Em um momento de extrema manifestação racional me pego pensando: qual o verdadeiro significado da palavra ‘paz’? Diante de toda subjetividade vinculada à mesma não chego a lugar algum, simplesmente fico vagando sem algum rumo observando diversos caminhos sem muita conexão. Tudo bem, mas e onde a paz entra na história? Bom, entre tantos caminhos, muitas vezes somos forçados a fazer escolhas e sem saber ao certo onde nos levará, escolhemos aquele que imaginamos nos trazer mais alegria, mais paz. Todo o problema se instaura quando a paz que esperamos não é a mesma que adquirimos.
Por acaso, seria buscar paz através de cerceamento? Seria motivo de paz uma tentativa extremista de resguardo na qual, no final, será obtido o afastamento? É de se encontrar a paz proibir alguém de ter as próprias escolhas? Situações assim incomodam, machucam. É muita ingenuidade acreditar que é possível se obter paz, seja da forma que for, através de uma ditadura onipresente. É muita utopia chegar a imaginar que em algum momento é resguardo, proibir alguém de conhecer o mundo real. Em algum momento, cedo ou tarde, haverá algo que instigue o indivíduo a buscar conhecer coisas novas. Estar parado muito tempo em uma mesma realidade repressora não é típico do ser humano. A maior conquista de nossa adolescência é a independência, a liberdade de escolha e eis algo que não gostamos de abrir mão.
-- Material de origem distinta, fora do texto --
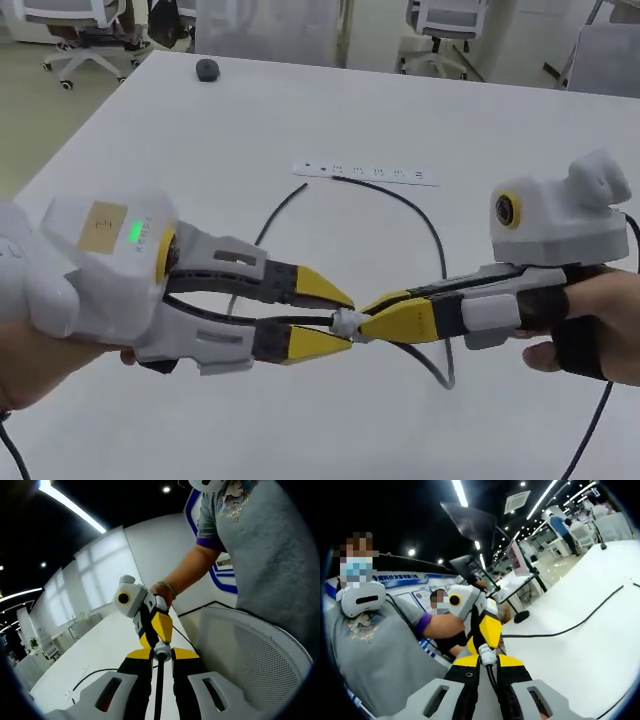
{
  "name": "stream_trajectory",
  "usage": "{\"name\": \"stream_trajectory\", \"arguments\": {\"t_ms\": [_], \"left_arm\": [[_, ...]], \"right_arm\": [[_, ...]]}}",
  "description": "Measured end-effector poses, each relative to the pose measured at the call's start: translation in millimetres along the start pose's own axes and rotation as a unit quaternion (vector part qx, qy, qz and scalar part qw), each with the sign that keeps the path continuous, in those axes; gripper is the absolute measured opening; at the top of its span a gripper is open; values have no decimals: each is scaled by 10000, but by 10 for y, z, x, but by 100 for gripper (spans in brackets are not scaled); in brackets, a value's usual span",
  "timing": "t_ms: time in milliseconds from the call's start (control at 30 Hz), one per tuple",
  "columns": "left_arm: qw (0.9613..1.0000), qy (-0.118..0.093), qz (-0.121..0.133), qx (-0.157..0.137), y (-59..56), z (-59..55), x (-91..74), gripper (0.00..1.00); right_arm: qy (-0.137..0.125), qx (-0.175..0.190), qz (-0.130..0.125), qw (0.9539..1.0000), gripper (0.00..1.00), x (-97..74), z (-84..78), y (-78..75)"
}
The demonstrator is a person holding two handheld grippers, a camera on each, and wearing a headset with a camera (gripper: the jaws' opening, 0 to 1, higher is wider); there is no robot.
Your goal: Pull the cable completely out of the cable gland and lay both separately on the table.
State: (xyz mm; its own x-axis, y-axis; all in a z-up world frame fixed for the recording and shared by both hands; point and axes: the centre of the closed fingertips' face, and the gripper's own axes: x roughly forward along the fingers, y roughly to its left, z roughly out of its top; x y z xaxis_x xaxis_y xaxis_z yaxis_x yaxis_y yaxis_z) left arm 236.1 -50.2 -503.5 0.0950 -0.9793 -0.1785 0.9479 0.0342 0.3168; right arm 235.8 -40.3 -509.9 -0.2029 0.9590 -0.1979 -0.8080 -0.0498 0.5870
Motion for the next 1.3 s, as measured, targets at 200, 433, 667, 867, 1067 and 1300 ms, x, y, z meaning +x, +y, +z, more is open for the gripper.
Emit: {"name": "stream_trajectory", "arguments": {"t_ms": [200, 433, 667, 867, 1067, 1300], "left_arm": [[9991, -78, 140, -402, 42, -64, -9, 15], [9972, -63, 251, -703, 83, -130, -22, 15], [9946, -103, 381, -956, 140, -152, -41, 15], [9922, -73, 474, -1151, 180, -188, -50, 15], [9913, -40, 502, -1217, 176, -210, -43, 15], [9906, 56, 617, -1216, 210, -245, -59, 15]], "right_arm": [[202, -1131, -535, 9919, 7, 11, -7, -45], [398, -2283, -1110, 9664, 7, 47, -5, -105], [632, -3392, -1649, 9240, 7, 56, 26, -157], [873, -4126, -1985, 8847, 7, 66, 38, -199], [963, -4319, -2110, 8716, 8, 71, 12, -234], [979, -4255, -2280, 8703, 17, 29, 29, -282]]}}
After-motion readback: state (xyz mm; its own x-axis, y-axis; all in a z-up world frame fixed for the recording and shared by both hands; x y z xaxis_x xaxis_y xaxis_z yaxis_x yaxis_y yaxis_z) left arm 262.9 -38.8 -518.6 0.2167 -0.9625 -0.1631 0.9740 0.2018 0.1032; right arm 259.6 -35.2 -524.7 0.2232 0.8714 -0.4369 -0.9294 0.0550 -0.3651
Vejo a porta se fechando por precaução. O ensolarado exterior parece ter dado lugar ao inverno, cinza e gelado. A fria escuridão se aproxima, consigo ver uma vela para me aquecer ali do lado de dentro e o incosciente revela a melhor e mais aconchegante, opção. A porta tende a se fechar, o lado de fora tenebroso e dolorido bate com força na porta e janelas entreabertas. Sinto a espinha gelar ao leve contato com tamanho frio. Enquanto os compartimentos se fecham posso sentir o fogo da vela tomando conta do lugar. A pequena chama traz luz, traz calor, traz algo parecido com paz. Será mesmo paz? A impressão é que esta pequenina palavra prefere se comportar como onda, sem plenitude, sim, momentos. Não importa. O importante é aproveitar cada conforto trazido por esta chama. Enquanto a cera escorre quente por minhas mãos o relógio se revela na forma de dor. Que o inverno seja rápido e que a vela dê fogo ao sol mais uma vez restaurando seu esplendor. O deconhecido mostra-se um velho conhecido e chama por meu nome, mais uma vez. A vela luta a velha luta. E resiste. Tomara que até a próxima estação.